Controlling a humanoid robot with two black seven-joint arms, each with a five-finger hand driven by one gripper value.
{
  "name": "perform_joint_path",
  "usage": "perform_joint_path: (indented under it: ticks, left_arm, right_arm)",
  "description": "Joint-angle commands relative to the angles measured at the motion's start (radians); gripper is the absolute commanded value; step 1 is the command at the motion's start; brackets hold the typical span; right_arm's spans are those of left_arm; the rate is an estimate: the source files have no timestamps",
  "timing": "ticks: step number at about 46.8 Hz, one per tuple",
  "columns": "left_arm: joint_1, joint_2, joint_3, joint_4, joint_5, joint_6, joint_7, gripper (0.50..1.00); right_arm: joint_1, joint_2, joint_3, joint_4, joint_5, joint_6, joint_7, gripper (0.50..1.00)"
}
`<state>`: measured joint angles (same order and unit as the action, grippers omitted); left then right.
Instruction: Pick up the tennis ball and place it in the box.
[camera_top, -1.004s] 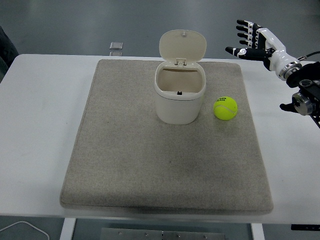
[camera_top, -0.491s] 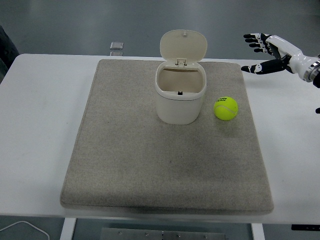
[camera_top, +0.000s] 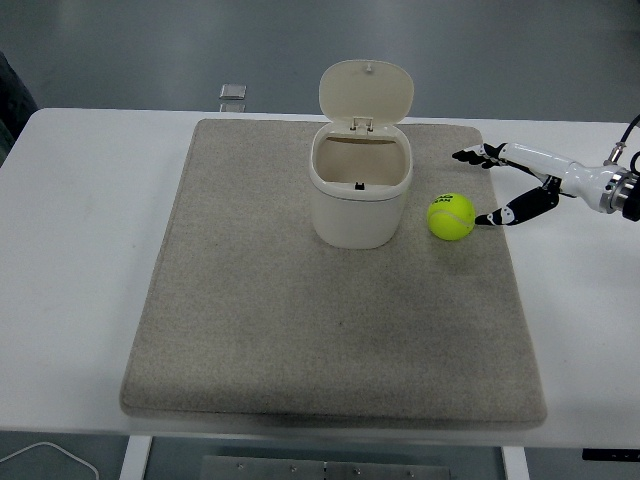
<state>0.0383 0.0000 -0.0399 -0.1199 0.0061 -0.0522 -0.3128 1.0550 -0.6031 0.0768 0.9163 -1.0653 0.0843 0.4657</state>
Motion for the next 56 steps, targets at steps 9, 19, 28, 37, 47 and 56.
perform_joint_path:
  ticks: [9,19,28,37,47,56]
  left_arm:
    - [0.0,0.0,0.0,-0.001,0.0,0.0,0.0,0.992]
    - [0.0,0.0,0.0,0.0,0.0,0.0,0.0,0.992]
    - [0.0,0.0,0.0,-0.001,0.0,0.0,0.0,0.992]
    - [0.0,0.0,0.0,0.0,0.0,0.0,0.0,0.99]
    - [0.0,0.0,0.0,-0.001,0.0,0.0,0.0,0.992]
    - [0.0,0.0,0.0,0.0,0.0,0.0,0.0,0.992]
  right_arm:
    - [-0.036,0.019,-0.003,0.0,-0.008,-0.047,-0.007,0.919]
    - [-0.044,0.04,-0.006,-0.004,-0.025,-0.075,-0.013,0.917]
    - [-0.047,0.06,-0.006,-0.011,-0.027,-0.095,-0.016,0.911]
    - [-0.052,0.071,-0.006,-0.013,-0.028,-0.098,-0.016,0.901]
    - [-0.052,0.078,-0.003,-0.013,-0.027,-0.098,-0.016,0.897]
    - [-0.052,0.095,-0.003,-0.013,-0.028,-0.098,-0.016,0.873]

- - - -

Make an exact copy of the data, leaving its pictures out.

● **ANSWER TO THIS TASK**:
Controlling a humanoid robot with two black seven-joint arms, each with a five-finger hand driven by one gripper value.
{
  "name": "perform_joint_path",
  "usage": "perform_joint_path: (indented under it: ticks, left_arm, right_arm)",
  "description": "Joint-angle commands relative to the angles measured at the motion's start (radians); gripper is the absolute commanded value; step 1 is the command at the motion's start; brackets hold the typical span; right_arm's spans are those of left_arm; the rate is an estimate: the source files have no timestamps",
  "timing": "ticks: step number at about 46.8 Hz, one per tuple",
  "columns": "left_arm: joint_1, joint_2, joint_3, joint_4, joint_5, joint_6, joint_7, gripper (0.50..1.00); right_arm: joint_1, joint_2, joint_3, joint_4, joint_5, joint_6, joint_7, gripper (0.50..1.00)"
}
`<state>`: measured joint angles (same order and unit as the action, grippers omitted); left then right.
Instruction: Pick up the tennis ball and place it in the box.
[camera_top, -1.004s] 
[camera_top, -0.491s] 
[camera_top, +0.000s] 
<state>0.0383 0.0000 -0.0399 -0.1199 0.0061 -0.0522 -0.3128 1.0550 -0.6031 0.0768 0.9163 -1.0653 0.0843 0.4657</state>
Motion for the next 56 steps, targets at steps 9, 19, 28, 37, 47 and 56.
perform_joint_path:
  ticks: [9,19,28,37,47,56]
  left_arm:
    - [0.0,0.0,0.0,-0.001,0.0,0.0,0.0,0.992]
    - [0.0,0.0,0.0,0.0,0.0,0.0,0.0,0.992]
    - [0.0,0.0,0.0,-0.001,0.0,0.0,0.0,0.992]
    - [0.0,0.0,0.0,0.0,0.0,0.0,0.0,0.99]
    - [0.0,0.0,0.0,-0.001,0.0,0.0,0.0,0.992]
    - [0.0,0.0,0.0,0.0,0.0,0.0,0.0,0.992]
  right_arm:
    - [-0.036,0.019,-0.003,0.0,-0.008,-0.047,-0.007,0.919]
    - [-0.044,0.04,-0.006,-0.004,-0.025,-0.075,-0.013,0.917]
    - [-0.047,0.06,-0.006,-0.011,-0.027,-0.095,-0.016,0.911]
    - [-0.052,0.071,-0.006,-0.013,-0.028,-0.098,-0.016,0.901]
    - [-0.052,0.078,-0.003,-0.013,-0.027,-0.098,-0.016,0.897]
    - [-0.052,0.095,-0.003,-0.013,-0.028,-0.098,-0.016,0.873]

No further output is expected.